Pelobacter acetylenicus

Scientific classification
- Domain: Bacteria
- Kingdom: Pseudomonadati
- Phylum: Thermodesulfobacteriota
- Class: Desulfuromonadia
- Order: Desulfuromonadales
- Family: Geopsychrobacteraceae
- Genus: Pelobacter
- Species: P. acetylenicus
- Binomial name: Pelobacter acetylenicus Schink 1986
- Synonyms: Syntrophotalea acetylenica (Schink 1986) Waite et al. 2020;

= Pelobacter acetylenicus =

- Genus: Pelobacter
- Species: acetylenicus
- Authority: Schink 1986
- Synonyms: Syntrophotalea acetylenica (Schink 1986) Waite et al. 2020

Species of bacterium

Pelobacter acetylenicus is a strictly anaerobic Gram-negative rod-shaped non-sporeforming bacterium of the genus Pelobacter.

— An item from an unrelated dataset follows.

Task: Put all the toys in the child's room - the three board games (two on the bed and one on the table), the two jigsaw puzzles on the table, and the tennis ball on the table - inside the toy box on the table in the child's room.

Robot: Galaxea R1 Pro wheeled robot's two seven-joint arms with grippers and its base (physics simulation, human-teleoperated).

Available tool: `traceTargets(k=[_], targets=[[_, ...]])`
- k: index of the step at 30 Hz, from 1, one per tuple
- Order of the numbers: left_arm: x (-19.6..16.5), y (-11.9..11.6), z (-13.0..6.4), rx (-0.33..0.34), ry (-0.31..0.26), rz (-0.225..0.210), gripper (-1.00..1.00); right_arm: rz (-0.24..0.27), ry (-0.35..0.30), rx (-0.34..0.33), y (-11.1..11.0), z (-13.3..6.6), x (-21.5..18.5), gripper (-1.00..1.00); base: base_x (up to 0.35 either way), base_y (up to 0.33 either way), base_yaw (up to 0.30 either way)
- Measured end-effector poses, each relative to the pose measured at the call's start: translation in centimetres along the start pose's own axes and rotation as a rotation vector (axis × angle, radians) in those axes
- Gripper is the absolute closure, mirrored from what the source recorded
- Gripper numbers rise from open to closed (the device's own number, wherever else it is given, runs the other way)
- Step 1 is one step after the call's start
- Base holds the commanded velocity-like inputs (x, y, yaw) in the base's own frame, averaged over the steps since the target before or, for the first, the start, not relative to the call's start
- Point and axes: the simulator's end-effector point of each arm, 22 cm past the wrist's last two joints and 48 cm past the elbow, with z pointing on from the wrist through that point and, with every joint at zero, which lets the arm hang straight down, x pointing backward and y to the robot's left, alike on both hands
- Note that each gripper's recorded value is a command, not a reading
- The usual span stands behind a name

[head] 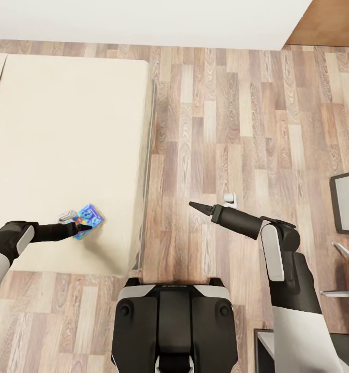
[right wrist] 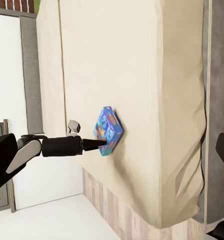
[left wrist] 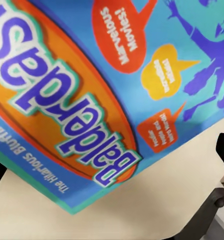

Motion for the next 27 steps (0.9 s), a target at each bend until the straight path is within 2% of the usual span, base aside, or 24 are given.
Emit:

It was isolated from marine and freshwater sediments and can use acetylene (ethyne) as its sole source of carbon and energy.

== Metabolism ==
Pelobacter acetylenicus can grow on acetylene, acetoin, ethanolamine, choline, propylene glycol (1,2-propanediol), or glycerol, although the latter two support growth only in the presence of small amounts of acetate. P. acetylenicus ferments substrates by disproportionation to acetate and ethanol or the respective higher acids and alcohols.

==Genome==
The genomes of several strains have been sequenced. The genome of P. acetylenicus strain DSM 3247 was assembled into a 3,176,363-bp circular chromosome while strain DSM 3246 has a circular chromosome of 3,192,352-bp. Annotation of DSM 3246 identified 2,774 protein-coding genes, 16 rRNAs, 53 tRNAs, five noncoding RNAs, and 132 pseudogenes. DSM 3247 encodes 2,805 proteins, nine rRNAs, 51 tRNAs, five noncoding RNAs, and 44 pseudogenes.